§ **EXERCISE INSTRUCTIONS**
Restate the opening lines of the material below word for word, stopping after the line that contains "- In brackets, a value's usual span".
***** PROVIDED DATA *****
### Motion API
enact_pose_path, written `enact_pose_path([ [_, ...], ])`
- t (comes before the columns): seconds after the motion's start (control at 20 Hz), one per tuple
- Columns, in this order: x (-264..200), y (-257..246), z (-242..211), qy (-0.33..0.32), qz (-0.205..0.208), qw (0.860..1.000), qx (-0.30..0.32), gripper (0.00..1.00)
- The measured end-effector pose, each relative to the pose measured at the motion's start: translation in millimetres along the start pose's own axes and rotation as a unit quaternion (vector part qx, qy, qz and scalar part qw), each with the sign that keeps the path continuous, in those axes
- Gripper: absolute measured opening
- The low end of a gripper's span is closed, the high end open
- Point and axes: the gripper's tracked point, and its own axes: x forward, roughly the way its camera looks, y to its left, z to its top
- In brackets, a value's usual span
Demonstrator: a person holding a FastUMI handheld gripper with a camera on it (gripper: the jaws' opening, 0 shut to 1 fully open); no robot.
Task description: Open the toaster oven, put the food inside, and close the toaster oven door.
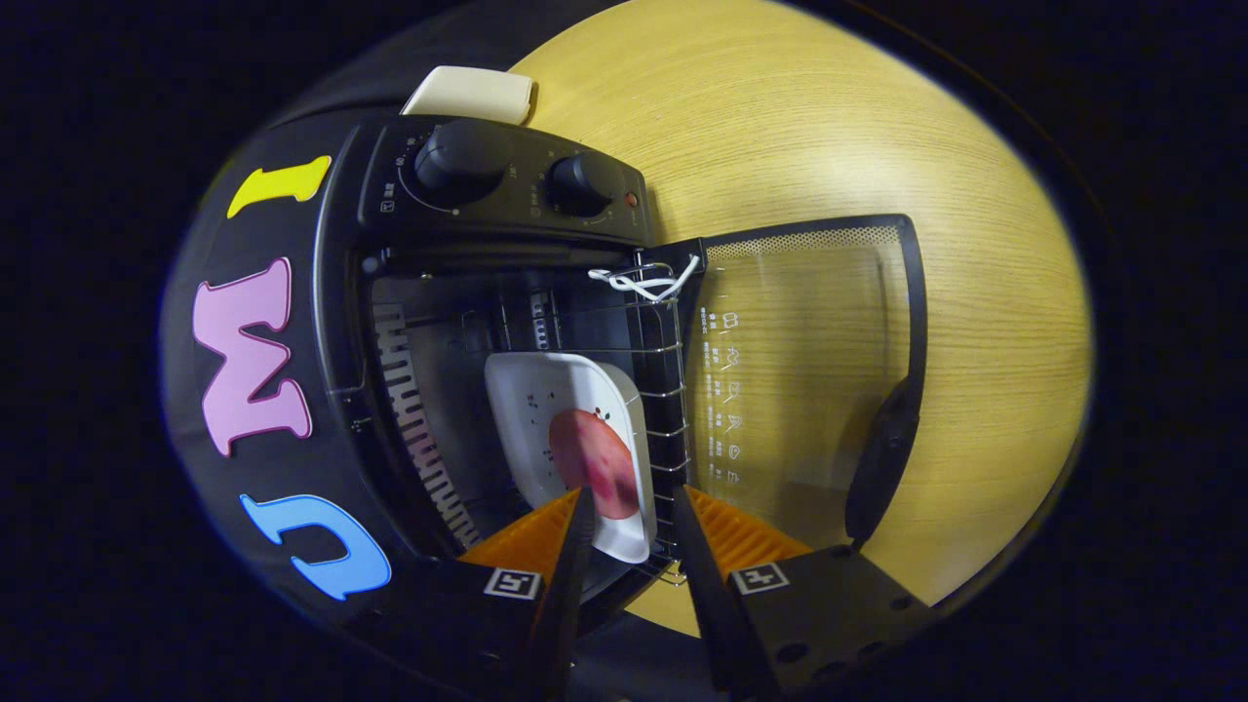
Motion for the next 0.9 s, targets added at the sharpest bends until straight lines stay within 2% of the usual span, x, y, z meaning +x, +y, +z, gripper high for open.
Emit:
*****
§ **EXPECTED ANSWER**
### Motion API
enact_pose_path, written `enact_pose_path([ [_, ...], ])`
- t (comes before the columns): seconds after the motion's start (control at 20 Hz), one per tuple
- Columns, in this order: x (-264..200), y (-257..246), z (-242..211), qy (-0.33..0.32), qz (-0.205..0.208), qw (0.860..1.000), qx (-0.30..0.32), gripper (0.00..1.00)
- The measured end-effector pose, each relative to the pose measured at the motion's start: translation in millimetres along the start pose's own axes and rotation as a unit quaternion (vector part qx, qy, qz and scalar part qw), each with the sign that keeps the path continuous, in those axes
- Gripper: absolute measured opening
- The low end of a gripper's span is closed, the high end open
- Point and axes: the gripper's tracked point, and its own axes: x forward, roughly the way its camera looks, y to its left, z to its top
- In brackets, a value's usual span

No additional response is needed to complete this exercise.